◆ **Assignment**: Where the material below has a line containing "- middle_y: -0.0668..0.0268", start repeating exactly, and keep going through the line containing "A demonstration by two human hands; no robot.", with no other lines.

________________________

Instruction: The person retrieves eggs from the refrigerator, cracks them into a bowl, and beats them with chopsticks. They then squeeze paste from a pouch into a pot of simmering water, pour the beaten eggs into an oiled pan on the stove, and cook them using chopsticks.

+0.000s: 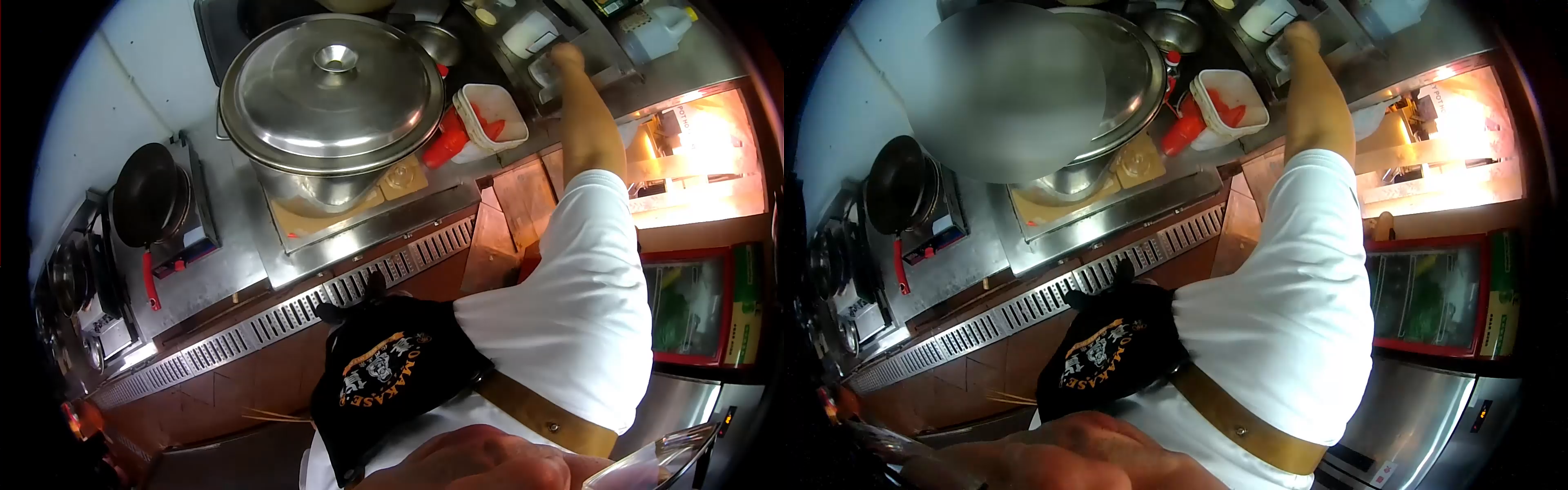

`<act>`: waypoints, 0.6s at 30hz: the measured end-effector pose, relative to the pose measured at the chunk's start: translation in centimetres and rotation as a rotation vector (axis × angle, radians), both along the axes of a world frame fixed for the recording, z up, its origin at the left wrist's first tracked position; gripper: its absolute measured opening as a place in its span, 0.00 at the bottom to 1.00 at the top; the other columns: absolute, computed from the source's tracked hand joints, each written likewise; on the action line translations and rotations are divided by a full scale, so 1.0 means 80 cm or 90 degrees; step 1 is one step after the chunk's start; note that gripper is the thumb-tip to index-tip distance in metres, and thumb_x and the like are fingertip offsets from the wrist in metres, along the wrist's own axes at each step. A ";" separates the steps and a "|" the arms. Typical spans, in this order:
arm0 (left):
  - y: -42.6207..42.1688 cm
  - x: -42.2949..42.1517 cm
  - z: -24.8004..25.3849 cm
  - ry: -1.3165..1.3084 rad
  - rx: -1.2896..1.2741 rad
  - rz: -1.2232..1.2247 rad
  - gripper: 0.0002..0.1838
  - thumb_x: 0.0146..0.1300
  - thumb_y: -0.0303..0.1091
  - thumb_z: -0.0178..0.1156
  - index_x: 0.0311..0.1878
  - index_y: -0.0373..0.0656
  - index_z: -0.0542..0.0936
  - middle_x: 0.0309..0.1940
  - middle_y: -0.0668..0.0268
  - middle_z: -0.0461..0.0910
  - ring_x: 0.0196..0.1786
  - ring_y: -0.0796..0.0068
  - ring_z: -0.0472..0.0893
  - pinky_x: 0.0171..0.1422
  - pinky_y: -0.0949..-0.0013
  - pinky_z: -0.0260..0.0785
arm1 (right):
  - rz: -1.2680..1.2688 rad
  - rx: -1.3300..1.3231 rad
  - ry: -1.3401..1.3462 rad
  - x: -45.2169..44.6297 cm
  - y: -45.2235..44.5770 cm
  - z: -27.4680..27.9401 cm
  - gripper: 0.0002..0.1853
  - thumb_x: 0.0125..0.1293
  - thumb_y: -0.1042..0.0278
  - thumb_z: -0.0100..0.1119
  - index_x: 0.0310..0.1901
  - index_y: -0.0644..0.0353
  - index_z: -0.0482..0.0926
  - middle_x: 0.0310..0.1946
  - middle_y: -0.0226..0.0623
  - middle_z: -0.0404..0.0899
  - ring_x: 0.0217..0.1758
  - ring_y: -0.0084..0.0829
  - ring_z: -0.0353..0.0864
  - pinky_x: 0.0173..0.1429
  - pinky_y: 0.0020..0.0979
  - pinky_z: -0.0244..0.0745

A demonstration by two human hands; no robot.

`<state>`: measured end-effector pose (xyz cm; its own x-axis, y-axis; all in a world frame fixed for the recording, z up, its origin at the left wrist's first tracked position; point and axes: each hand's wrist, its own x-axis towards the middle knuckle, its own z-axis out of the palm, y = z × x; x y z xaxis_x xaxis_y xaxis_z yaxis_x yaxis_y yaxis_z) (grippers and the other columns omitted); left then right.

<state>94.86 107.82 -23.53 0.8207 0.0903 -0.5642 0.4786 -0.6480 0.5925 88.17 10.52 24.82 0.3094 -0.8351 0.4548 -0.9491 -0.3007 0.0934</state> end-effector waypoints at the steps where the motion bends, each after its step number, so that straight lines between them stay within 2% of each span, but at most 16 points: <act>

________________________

◆ **Solution**:
  - middle_y: -0.0668..0.0268
  - middle_z: -0.0461..0.0910
  - ring_x: 0.0196..0.1786
  - ring_y: -0.0796..0.0068
  - ring_z: -0.0472..0.0893
  - pinky_x: 0.0171..0.1422
  - pinky_y: -0.0949..-0.0013
  - pinky_z: -0.0260..0.0785
arm1 (right):
  - rz: -1.2680..1.2688 rad
  - rx: -1.3300..1.3231 rad
  - ry: -1.3401..1.3462 rad
  - x: -45.2169..44.6297 cm
  - y: -45.2235..44.5770 cm
  - z: -27.4680..27.9401 cm
  - gripper: 0.0002..0.1853
  - thumb_x: 0.0125..0.1293
  - thumb_y: -0.1042..0.0278
  - thumb_z: -0.0100..0.1119
  - index_x: 0.0310..0.1901
  - index_y: -0.0644..0.0353
  - index_z: -0.0482..0.0926
  - middle_x: 0.0310..0.1946
  - middle_y: -0.0226..0.0623
  - middle_z: -0.0404..0.0899
  - ring_x: 0.0217..0.1758
  - ring_y: -0.0084..0.0829
  - ring_z: -0.0353..0.0864
  - pinky_x: 0.0173..0.1429
  - pinky_y: 0.0020..0.0979
  - pinky_z: -0.0244..0.0745

A demonstration by two human hands; no robot.

This completes the response.